> **ASSIGNED TASK**
Tell how many lines in the following entries include the word "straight", giving the figure alone.

*** Opening of DATA EXTRACTS ***

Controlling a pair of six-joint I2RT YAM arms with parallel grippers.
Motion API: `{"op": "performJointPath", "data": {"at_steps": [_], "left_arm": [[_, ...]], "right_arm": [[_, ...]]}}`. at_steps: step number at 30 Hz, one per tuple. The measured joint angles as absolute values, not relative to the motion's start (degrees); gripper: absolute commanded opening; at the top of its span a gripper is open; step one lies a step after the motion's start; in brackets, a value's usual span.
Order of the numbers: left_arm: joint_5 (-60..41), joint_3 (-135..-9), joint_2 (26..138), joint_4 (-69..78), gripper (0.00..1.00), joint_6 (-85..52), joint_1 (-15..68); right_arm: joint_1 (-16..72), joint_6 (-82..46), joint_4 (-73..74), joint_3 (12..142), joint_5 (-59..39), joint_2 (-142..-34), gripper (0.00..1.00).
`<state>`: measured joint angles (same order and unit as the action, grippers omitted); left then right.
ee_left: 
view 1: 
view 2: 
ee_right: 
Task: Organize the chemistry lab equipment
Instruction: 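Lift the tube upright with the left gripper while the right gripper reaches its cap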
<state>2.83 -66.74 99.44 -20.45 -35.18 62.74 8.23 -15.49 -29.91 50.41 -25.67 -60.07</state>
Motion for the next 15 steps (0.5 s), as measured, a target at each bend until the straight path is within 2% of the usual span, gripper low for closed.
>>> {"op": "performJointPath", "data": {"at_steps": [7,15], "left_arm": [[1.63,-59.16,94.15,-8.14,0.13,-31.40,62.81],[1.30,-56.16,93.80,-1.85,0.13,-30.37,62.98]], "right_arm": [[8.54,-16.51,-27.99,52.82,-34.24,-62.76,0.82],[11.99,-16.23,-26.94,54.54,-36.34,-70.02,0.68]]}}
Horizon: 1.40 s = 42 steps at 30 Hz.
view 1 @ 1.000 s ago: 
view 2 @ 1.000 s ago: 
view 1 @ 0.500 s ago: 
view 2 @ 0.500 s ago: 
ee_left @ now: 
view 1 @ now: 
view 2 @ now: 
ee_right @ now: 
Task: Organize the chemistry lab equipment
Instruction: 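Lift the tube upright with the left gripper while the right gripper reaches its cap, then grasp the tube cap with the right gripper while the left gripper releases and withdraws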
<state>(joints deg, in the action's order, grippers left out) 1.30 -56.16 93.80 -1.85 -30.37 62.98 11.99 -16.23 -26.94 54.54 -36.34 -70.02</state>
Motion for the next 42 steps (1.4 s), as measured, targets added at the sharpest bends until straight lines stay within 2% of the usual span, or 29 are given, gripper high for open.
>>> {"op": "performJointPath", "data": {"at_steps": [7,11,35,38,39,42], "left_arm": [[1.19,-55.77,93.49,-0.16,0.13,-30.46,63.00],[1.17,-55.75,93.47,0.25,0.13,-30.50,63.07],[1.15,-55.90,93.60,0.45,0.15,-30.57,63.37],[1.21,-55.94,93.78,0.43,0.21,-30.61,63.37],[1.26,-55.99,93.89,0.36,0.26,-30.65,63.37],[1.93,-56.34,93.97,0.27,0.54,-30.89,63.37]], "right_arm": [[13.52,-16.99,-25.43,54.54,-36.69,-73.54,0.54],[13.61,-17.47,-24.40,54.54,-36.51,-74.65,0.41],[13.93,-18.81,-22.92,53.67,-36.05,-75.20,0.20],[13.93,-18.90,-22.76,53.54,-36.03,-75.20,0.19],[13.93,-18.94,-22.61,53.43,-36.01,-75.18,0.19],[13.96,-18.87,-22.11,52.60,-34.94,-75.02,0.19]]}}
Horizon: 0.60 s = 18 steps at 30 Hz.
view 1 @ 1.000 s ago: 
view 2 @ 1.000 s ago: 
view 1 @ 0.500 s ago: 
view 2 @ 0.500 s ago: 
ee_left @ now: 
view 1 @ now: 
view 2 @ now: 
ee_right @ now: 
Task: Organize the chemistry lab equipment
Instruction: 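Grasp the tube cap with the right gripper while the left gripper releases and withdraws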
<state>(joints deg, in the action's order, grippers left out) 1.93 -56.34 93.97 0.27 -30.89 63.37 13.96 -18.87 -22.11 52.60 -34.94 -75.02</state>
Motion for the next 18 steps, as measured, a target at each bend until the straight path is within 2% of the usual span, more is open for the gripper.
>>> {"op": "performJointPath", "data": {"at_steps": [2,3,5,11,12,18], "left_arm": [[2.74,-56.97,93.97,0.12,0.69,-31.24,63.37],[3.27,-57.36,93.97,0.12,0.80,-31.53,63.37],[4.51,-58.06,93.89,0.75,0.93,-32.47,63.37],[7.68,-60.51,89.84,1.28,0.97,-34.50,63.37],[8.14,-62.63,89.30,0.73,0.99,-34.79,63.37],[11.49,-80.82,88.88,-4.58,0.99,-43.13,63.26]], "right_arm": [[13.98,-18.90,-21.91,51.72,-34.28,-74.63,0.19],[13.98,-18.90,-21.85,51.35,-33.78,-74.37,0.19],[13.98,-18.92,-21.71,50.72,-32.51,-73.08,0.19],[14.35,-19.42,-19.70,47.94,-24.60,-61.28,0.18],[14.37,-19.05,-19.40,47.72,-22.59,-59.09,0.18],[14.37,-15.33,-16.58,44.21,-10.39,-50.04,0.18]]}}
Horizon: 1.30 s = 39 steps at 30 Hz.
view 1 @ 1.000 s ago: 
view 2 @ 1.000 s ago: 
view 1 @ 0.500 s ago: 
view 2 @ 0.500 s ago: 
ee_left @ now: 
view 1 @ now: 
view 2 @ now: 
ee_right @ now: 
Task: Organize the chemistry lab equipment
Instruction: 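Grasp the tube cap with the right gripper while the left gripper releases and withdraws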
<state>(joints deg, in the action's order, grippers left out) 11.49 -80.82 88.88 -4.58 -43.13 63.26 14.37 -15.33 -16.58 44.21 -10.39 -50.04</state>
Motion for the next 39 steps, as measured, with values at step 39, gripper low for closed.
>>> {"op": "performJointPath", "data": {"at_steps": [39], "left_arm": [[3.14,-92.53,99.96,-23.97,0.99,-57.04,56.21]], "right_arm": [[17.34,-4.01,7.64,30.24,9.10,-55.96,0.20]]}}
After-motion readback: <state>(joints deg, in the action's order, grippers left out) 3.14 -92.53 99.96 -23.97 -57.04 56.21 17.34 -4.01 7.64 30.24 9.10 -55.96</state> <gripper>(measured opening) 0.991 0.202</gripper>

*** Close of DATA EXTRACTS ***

> **RESULT OF THE EXERCISE**
3